Impact of CHIPS Act and the IRA
While this makes the system more robust, it costs a lot of money to do. As a result, these activities generally increase debt and make things more expensive to produce (more inflation).
Heightened Sovereign Risk
The global financial system is governed by many, many rules. These rules ensure contracts are enforced, everyone is speaking the same language and generally protect investors against bad actors. A decoupling of global financial markets makes this system more complicated and increases the risk that investors will not be as protected as they anticipated.

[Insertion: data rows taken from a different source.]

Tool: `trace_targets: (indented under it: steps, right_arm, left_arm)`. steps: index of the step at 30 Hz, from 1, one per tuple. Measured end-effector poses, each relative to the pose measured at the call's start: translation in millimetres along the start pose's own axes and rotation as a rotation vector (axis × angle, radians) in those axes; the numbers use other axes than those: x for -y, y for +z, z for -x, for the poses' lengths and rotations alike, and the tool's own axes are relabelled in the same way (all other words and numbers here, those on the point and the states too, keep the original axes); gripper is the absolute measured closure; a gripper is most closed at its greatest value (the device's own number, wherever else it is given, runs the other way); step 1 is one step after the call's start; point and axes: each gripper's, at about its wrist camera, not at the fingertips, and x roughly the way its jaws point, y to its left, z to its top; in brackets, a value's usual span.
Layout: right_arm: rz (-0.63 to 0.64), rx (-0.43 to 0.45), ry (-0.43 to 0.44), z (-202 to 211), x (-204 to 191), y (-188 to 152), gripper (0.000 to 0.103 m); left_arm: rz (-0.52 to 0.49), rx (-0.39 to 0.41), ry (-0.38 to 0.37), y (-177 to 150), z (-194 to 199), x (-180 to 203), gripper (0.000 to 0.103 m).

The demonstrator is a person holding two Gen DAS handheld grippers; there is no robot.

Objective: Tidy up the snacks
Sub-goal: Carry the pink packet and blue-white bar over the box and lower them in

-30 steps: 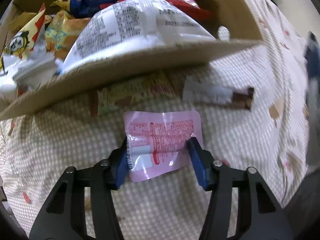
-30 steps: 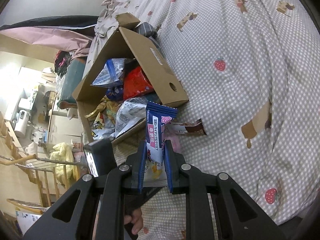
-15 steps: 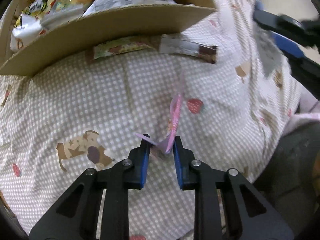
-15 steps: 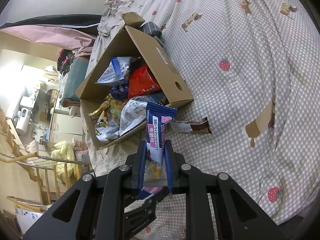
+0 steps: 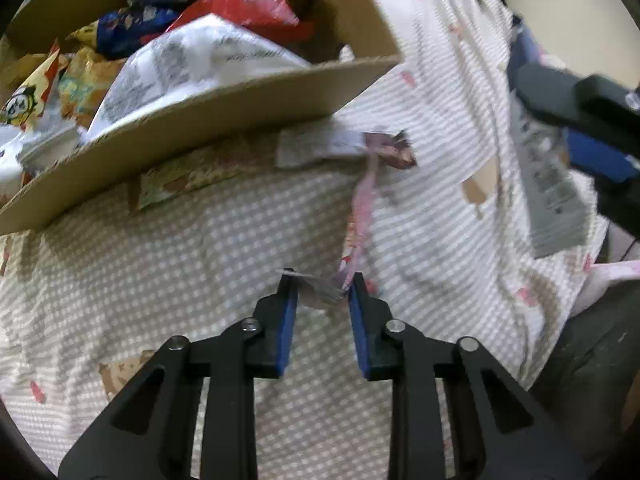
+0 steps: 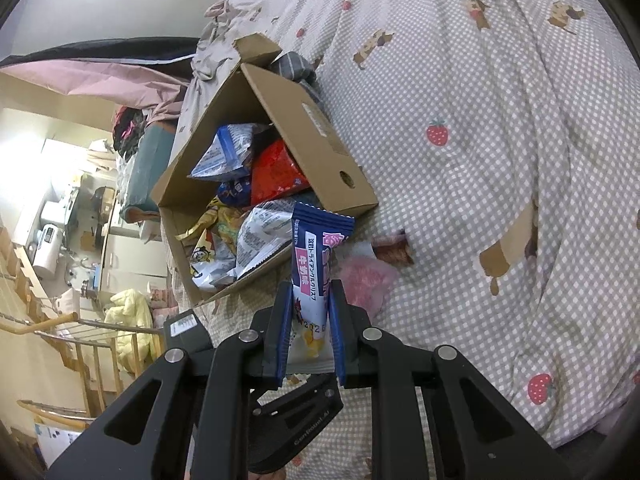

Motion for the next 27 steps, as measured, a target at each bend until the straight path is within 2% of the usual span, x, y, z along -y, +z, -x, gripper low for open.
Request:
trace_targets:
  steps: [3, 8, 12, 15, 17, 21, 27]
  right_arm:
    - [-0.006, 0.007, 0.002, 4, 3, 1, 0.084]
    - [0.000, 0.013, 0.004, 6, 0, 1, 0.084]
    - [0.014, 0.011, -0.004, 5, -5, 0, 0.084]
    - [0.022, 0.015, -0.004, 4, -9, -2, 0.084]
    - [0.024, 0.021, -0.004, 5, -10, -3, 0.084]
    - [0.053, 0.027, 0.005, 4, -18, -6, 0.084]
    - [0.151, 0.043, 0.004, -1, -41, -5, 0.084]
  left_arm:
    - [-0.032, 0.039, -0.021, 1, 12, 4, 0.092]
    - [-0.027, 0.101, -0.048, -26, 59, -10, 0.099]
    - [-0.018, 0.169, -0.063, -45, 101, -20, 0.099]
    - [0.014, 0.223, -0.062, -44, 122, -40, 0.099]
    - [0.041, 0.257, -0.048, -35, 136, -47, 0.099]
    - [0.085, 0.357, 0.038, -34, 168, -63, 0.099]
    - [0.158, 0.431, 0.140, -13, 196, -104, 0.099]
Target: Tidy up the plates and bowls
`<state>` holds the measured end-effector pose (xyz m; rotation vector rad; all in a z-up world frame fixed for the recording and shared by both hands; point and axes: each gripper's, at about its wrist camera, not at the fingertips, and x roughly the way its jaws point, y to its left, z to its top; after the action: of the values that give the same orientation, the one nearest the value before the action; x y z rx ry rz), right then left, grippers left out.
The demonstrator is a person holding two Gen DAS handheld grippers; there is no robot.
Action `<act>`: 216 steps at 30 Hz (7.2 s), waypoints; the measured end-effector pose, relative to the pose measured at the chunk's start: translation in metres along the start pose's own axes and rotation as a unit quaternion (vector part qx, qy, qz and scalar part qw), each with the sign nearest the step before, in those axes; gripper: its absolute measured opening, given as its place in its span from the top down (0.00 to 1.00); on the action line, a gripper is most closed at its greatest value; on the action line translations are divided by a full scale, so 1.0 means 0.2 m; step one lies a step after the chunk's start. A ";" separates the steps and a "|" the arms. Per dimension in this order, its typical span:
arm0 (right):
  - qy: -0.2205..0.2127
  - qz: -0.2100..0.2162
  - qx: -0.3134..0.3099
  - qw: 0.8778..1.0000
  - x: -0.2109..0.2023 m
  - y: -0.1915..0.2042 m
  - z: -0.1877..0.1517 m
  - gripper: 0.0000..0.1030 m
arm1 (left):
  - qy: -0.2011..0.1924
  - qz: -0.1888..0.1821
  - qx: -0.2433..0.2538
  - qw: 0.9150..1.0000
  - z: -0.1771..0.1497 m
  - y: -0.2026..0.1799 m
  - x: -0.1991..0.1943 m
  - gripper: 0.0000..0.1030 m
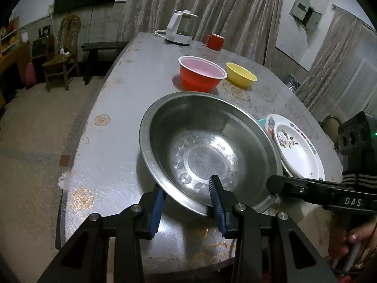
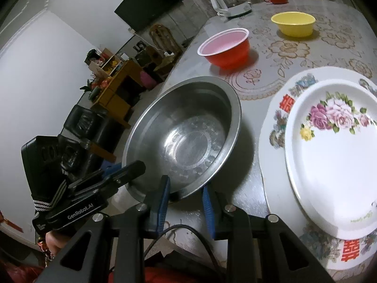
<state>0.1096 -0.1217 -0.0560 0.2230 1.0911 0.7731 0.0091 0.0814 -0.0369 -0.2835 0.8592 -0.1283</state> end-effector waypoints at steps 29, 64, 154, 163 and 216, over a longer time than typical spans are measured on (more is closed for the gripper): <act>-0.103 -0.064 -0.004 0.993 -0.43 -0.14 0.04 0.65 | -0.032 0.041 0.018 0.998 0.14 -0.03 -0.17 0.17; -0.097 -0.181 0.135 0.969 -0.26 -1.09 1.19 0.58 | -0.005 0.029 0.037 0.999 1.03 -0.58 0.54 0.07; -0.109 -0.085 -0.023 0.990 -0.38 -0.17 0.54 0.86 | 0.003 -0.038 0.083 0.996 0.66 -0.48 0.25 0.78; -0.093 -0.065 -0.032 0.993 -0.27 -0.02 0.39 0.85 | 0.007 -0.030 0.058 0.998 0.48 -0.33 0.16 0.77; 0.025 -0.092 0.003 0.995 0.06 0.07 0.20 0.74 | 0.036 0.036 0.078 0.996 0.19 -0.20 0.22 0.65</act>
<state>0.1399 -0.0955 -0.0393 0.1067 1.1442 0.6120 0.0662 0.0415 -0.0330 -0.1025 0.9239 -0.1369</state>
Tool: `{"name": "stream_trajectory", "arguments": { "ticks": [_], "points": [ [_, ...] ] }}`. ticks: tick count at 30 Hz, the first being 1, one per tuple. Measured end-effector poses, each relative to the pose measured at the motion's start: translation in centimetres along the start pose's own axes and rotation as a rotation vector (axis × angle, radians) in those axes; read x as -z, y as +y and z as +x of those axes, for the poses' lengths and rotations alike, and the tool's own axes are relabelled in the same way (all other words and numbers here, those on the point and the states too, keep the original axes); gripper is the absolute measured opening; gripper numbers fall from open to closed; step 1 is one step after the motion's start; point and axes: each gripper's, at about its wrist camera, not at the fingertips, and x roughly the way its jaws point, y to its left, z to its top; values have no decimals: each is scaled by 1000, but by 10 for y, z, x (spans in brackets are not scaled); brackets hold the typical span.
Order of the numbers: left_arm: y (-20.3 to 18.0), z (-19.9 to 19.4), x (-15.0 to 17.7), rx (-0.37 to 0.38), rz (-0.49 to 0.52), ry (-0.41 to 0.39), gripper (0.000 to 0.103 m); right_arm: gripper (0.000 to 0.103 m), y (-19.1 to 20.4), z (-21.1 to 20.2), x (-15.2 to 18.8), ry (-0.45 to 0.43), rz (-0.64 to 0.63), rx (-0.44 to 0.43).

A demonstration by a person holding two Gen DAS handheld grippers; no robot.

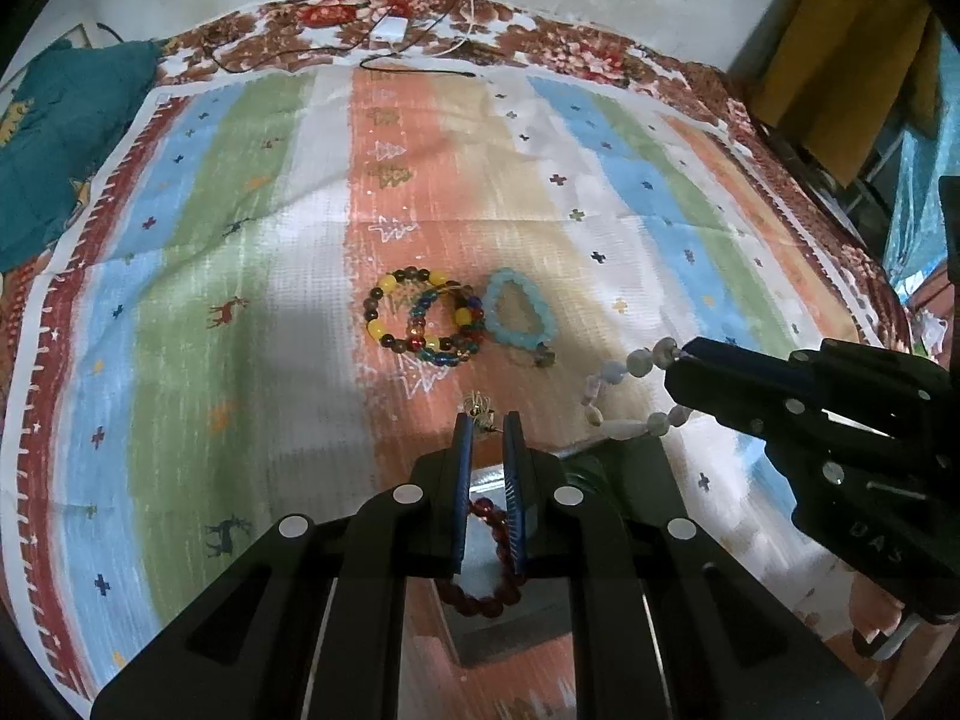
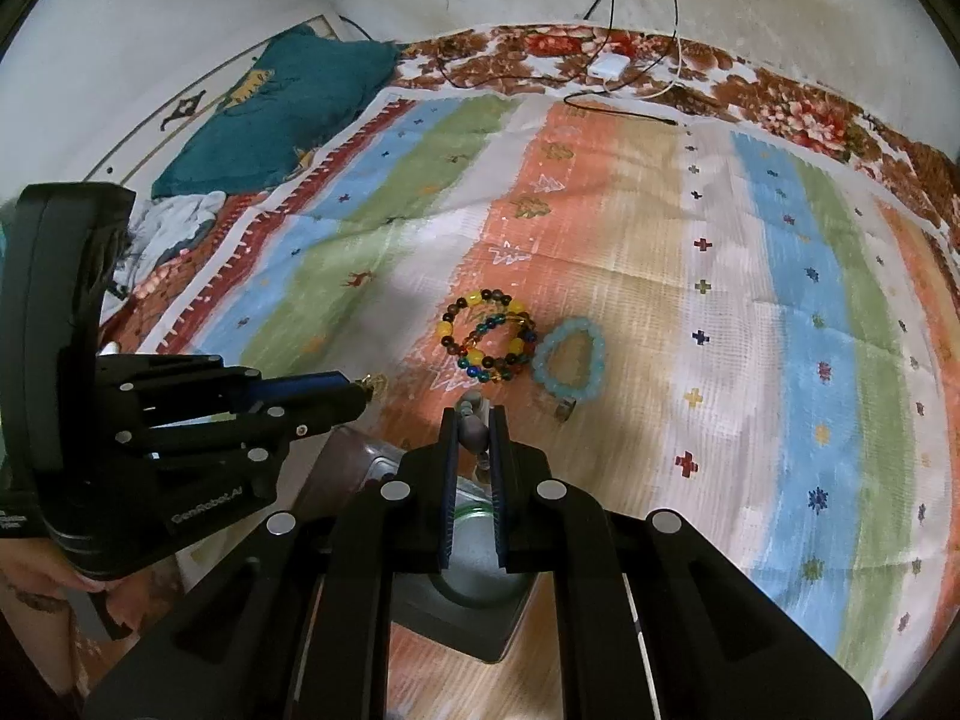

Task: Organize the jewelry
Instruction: 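Lift both held items and carry them back over the tin, then open the left tool over the tin while the right tool releases the stone bracelet inside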

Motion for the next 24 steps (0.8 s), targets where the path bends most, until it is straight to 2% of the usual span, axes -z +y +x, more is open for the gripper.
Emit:
{"name": "stream_trajectory", "arguments": {
  "ticks": [11, 24],
  "points": [
    [-7, -11, 21, -12, 20, -14, 10, 11, 12, -16, 16, -18, -24, -24],
    [-15, -10, 34, -16, 38, 5, 10, 11, 19, -18, 38, 11, -28, -41]
  ]
}}
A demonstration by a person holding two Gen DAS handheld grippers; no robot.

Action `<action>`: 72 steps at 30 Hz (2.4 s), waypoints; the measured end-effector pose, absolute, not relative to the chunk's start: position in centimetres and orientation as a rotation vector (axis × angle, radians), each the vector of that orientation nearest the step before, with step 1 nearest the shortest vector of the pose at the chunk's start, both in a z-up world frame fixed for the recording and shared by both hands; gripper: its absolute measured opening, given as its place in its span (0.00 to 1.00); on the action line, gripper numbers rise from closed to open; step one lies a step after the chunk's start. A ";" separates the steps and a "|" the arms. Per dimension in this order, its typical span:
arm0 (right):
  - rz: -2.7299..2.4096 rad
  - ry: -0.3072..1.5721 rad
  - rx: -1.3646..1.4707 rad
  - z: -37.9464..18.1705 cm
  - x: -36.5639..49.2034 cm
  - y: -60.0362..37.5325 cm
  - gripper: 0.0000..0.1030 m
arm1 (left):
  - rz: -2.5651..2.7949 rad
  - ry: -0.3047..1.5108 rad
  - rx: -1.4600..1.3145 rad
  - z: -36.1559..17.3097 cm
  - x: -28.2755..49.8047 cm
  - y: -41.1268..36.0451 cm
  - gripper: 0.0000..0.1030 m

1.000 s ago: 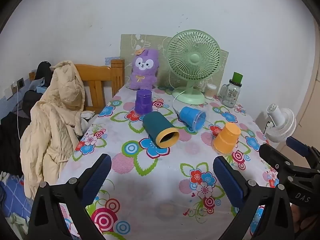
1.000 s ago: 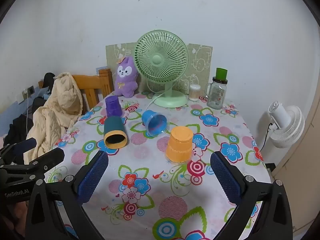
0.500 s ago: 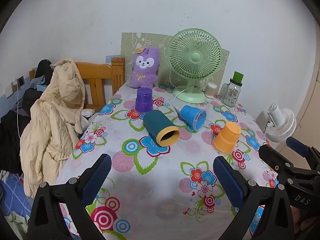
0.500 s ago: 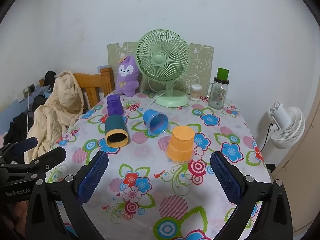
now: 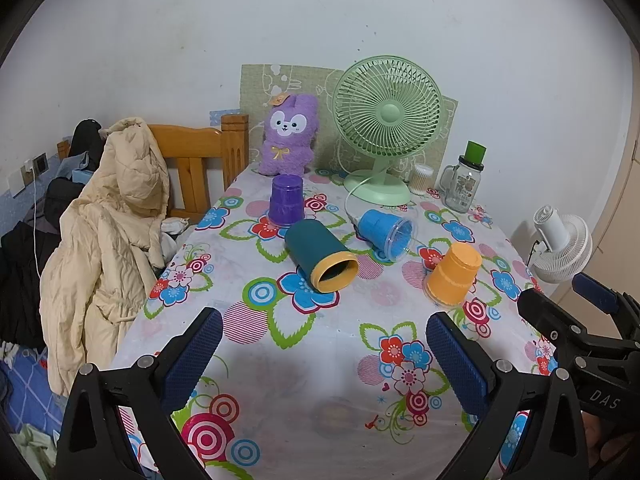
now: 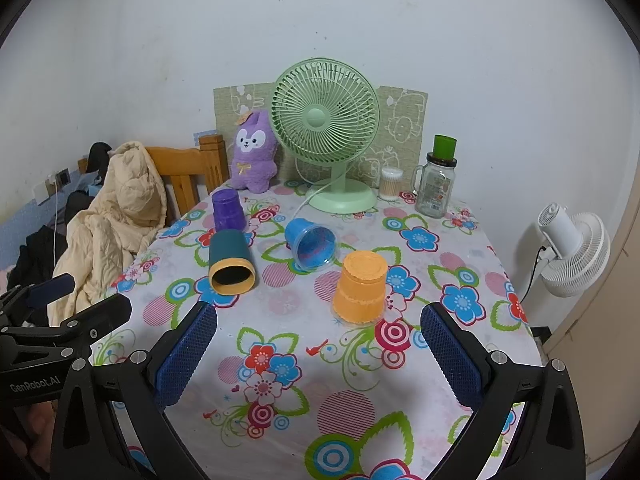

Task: Flip cup upside down

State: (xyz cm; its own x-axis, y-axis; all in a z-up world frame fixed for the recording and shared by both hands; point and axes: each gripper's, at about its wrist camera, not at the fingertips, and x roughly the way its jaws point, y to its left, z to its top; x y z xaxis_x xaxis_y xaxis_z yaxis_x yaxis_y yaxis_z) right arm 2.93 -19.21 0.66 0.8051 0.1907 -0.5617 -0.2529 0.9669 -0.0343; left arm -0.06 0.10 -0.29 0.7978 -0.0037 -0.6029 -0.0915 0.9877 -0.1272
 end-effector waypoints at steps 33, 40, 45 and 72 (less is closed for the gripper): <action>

As markets move away from one system of rules governing almost all activity to region or bloc specific rules, many of which will increasingly be geared toward the national interest, rather than foreign investor interest, investors should demand a higher sovereign risk premium for investing in these markets. To the extent that the rules of the game are in place to favour the national government / national champions (state owned enterprises in China for example), it may simply be a bad idea to invest in these economies.
Risk of Conflict
Countries who trade together tend not to fight each other. Decoupling reduces trade between countries and therefore increases the risk of conflict. Add to this a desire for countries and regions with growing political and economic power to shape the wider world in their own image, rather than in the image of the West, and the prospects for conflict rise further still.
The obvious political response to an increased risk of conflict is increased military spending. Many governments will need to replenish stockpiles worn down by support for Ukraine. European NATO participants are likely to increase their defence spending towards the 2% NATO pledge. Australia is about to spend an unfathomable amount of money on 11 new submarines (roughly the equivalent of a moderately priced hatchback for every Australian household, assuming the project comes in on budget). China is planning to increase the size of its navy from 340 vessels in 2022, to 400 in 2025 and 440 by 2030.
Defence spending is fiscal stimulus. In a world likely also drowning in net zero spending as well, the combined effect will likely be very inflationary. Many developed market economies are already on an unsustainable fiscal path due to ageing populations and the associated spending commitments. Spending upon spending and ever higher debt may finally force markets to question whether government bonds are still a safe asset.
The risk of conflict also directly influences portfolio allocations. As Australian domiciled investors, we need to be very careful holding assets in any jurisdiction we are at risk of going to war with.
Summary
The post-Cold War Pax Americana of the past few decades is likely to become increasingly fractured in the decades ahead. We think geopolitics will again become a source of market instability. We also think from a directional perspective, the outcome of a multipolar world is higher government spending, debt and overall inflation. Global economic growth will also likely suffer, as more economies are pulled away from Western capitalism and embrace increasingly illiberal models, benefiting national elites and vested interests at the cost of aggregate prosperity.